Measurements MUST be executed multiple times. The necessary number of repetitions to achieve statistically reliable results may depend on the consistent or scattered nature of the results. The report of the results MUST contain the number of repetitions of the measurements. The median is RECOMMENDED as the summarizing function of the results complemented with the first percentile and the 99th percentile as indices of the dispersion of the results. The average and standard deviation MAY also be reported.

All parameters and settings that may influence the performance of the DUT MUST be reported. Some of them may be specific to the given NATxy gateway implementation, like the "hashsize" (hash table size) and "nf_conntrack_max" (number of connection tracking table entries) values for iptables or the limit of the number of states for OpenBSD PF (set by the "set limit states number" command in the pf.conf file).

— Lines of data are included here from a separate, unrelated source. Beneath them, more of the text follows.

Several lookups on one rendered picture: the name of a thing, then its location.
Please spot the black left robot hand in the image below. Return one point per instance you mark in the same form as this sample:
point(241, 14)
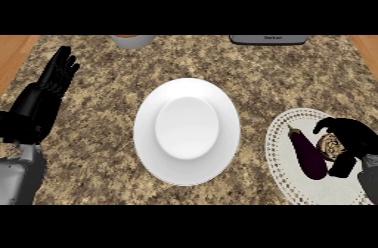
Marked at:
point(37, 102)

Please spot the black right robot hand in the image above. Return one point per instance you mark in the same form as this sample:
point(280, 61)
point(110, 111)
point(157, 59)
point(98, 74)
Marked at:
point(355, 138)

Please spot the brown swirl cupcake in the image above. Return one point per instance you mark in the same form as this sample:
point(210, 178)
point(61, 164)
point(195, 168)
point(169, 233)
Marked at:
point(328, 146)

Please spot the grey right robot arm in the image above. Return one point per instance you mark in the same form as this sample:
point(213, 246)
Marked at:
point(370, 178)

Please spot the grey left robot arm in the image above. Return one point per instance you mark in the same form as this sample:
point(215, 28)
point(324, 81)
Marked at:
point(17, 175)

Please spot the white lace placemat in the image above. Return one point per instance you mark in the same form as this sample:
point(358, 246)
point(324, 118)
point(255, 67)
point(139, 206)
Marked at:
point(305, 188)

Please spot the white oval plate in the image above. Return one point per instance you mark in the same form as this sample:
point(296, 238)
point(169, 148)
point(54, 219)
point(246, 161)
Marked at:
point(187, 131)

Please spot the purple eggplant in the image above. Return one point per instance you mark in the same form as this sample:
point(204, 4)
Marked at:
point(308, 155)

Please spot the grey cup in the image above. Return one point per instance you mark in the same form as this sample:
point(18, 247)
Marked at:
point(132, 40)

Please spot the grey appliance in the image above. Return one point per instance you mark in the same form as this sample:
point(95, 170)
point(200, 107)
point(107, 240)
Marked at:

Table 1: Example Table of the Maximum Connection Establishment Rate of Iptables Against the Number of Sessions
number of sessions (req.) 0.4M 4M 40M 400M
source port numbers (req.) 40,000 40,000 40,000 40,000
destination port numbers (req.) 10 100 1,000 10,000
"hashsize" (i.s.) 217 220 223 227
"nf_conntrack_max" (i.s.) 220 223 226 230
num. sessions / "hashsize" (i.s.) 3.05 3.81 4.77 2.98
number of experiments (req.) 10 10 10 10
error of binary search (req.) 1,000 1,000 1,000 1,000
connections/s median (req.)
connections/s 1st perc. (req.)
connections/s 99th perc. (req.)

Table 1 shows an example of table headings for reporting the measurement results regarding the scalability of the iptables stateful NAT44 implementation against the number of sessions. The table indicates the required fields (req.) and the implementation-specific ones (i.s.). A computed value was also added in row 6; it is the number of sessions per hashsize ratio, which helps the reader to interpret the achieved maximum connection establishment rate. (A lower value results in shorter linked lists hanging on the entries of the hash table, thus facilitating higher performance. The ratio is varying, because the number of sessions is always a power of 10, whereas the hash table size is a power of 2.) To reflect the accuracy of the results, the table contains the value of the "error" of the binary search, which expresses the stopping criterion for the binary search. The binary search stops when the difference between the "higher limit" and "lower limit" of the binary search is less than or equal to the "error".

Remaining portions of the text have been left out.